Cavaco
não deve dar posse a Costa
JOÃO MIGUEL TAVARES
12/11/2015 - PÚBLICO
Aceitar
aqueles três desacordos daria uma grande felicidade à esquerda. Mas
transformaria o presidente da República num triste notário.
Façam-me a justiça
de admitir que eu nunca neguei legitimidade a uma coligação de
esquerda, nem alinhei na conversa do golpe de estado.
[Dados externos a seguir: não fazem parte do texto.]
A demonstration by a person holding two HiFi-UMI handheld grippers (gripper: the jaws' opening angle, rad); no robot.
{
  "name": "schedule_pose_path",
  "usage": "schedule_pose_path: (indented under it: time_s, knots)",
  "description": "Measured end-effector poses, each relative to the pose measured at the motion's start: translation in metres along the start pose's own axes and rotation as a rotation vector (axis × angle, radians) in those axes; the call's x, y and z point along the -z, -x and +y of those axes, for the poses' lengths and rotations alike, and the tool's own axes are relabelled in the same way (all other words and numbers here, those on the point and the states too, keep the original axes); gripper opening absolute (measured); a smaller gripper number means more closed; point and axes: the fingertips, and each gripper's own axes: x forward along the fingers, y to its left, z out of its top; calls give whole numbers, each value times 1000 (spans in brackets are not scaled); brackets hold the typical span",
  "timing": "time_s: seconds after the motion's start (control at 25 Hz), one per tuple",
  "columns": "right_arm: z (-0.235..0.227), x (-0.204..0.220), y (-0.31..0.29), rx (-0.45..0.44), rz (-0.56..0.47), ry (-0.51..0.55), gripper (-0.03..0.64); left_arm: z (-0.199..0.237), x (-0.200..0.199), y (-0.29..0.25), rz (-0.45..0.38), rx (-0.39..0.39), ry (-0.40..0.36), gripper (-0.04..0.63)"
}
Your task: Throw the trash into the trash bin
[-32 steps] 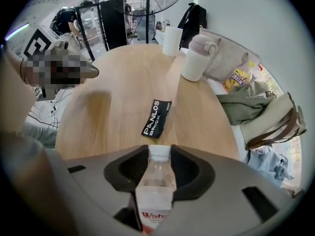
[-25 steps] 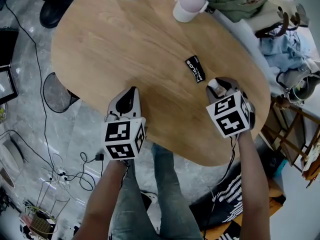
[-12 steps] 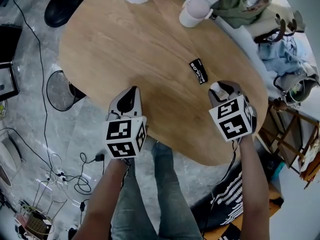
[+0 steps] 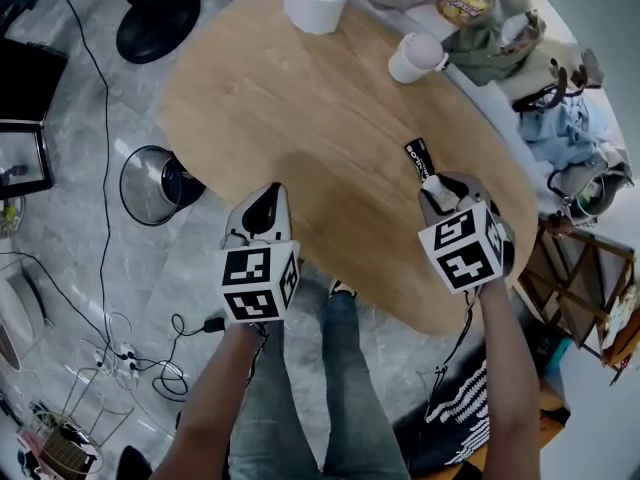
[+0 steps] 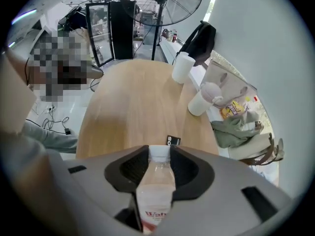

Há
precisamente um mês, escrevi um texto intitulado “Um xanax para a
direita” onde criticava esse paleio e alertava para o facto de um
regime que elege deputados, e não primeiros-ministros, ter de
admitir que o partido mais votado pode não chegar a governar.
Contudo, também deixei claro, muito antes de conhecer os acordos da
tríplice aliança, que Cavaco Silva não podia, neste contexto,
entregar as chaves de São Bento a uma mera coligação negativa.
Desculpem estar a
citar-me a mim próprio, mas desta vez tem de ser: “O acordo da
esquerda não pode ser um Frankenstein keynesiano-leninista colado a
cuspo. O acordo da esquerda não pode ser uma fraude intelectual. O
acordo da esquerda não pode ser um discurso de Miss Universo,
composto em exclusivo de suspiros por um mundo melhor.” Ora, o
acordo de esquerda, que não é sequer um acordo mas três
desacordos, é tudo isto, mas em pior. E só mesmo a carneirização
da pátria e o nosso notável talento para ir atrás do primeiro
flautista de Hamelin que se atravessa no caminho é que pode conduzir
à suspensão, tanto à direita como à esquerda, dos mais básicos
critérios de exigência intelectual e de honestidade política, e a
uma espécie de aceitação conformada da inevitabilidade de António
Costa ter de vir a ser indigitado primeiro-ministro. Desculpem: não,
não tem.
A chave para
entender a trafulhice dos desacordos está escrita num português
miserável, não por deficiente alfabetização do escriba mas porque
é mesmo para não entender: “O PS e o [é escolher o partido,
porque a frase consta dos três textos] reconhecem as maiores
exigências de identificação política que um acordo sobre um
governo e um programa de governo colocava.” Dito assim, não se
percebe. Mas coloquemos a frase em português decente: “O PS, o
PCP, o Bloco e o PEV reconhecem que um acordo sobre um governo e um
programa de governo exigia maior identificação política” –
identificação essa que, claro está, não foi possível alcançar.
É isso que lá está escrito. Não fui eu que o disse, nem
subscrevi. António Costa assinou três acordos a admitir que não há
acordo.
De resto, não há
qualquer promessa de aprovação dos orçamentos de Estado, mas
apenas um “exame comum”; não há uma palavra sobre a Europa nem
sobre o respeito do Tratado Orçamental; nada se diz sobre o que
fazer perante imprevistos financeiros; e nem sequer nas medidas mais
pacíficas, como o descongelamento das pensões ou a reposição dos
feriados, se assume que se vai convergir, mas apenas que “é
possível convergir”. Não é por acaso que o acordo nem acordo se
chama – é uma “posição conjunta”. Na verdade, é uma “fezada
conjunta”. E uma mera fezada é inaceitável como justificação
para dar posse a um partido que perdeu as eleições. Seria
substituir um governo minoritário por outro ainda mais minoritário.
A opção de Cavaco
não tem de ser um governo de gestão, nem de iniciativa
presidencial. O que ele tem de fazer é ater-se aos critérios de
solidez e estabilidade que enunciou e pedir a António Costa para
parar de brincar connosco e assinar alguma coisa séria, se quer ser
primeiro-ministro. Aceitar aqueles três desacordos daria uma grande
felicidade à esquerda. Mas transformaria o presidente da República
num triste notário, obrigado a carimbar qualquer papel que lhe
pusessem à frente. A bem da salubridade do regime, não pode ser.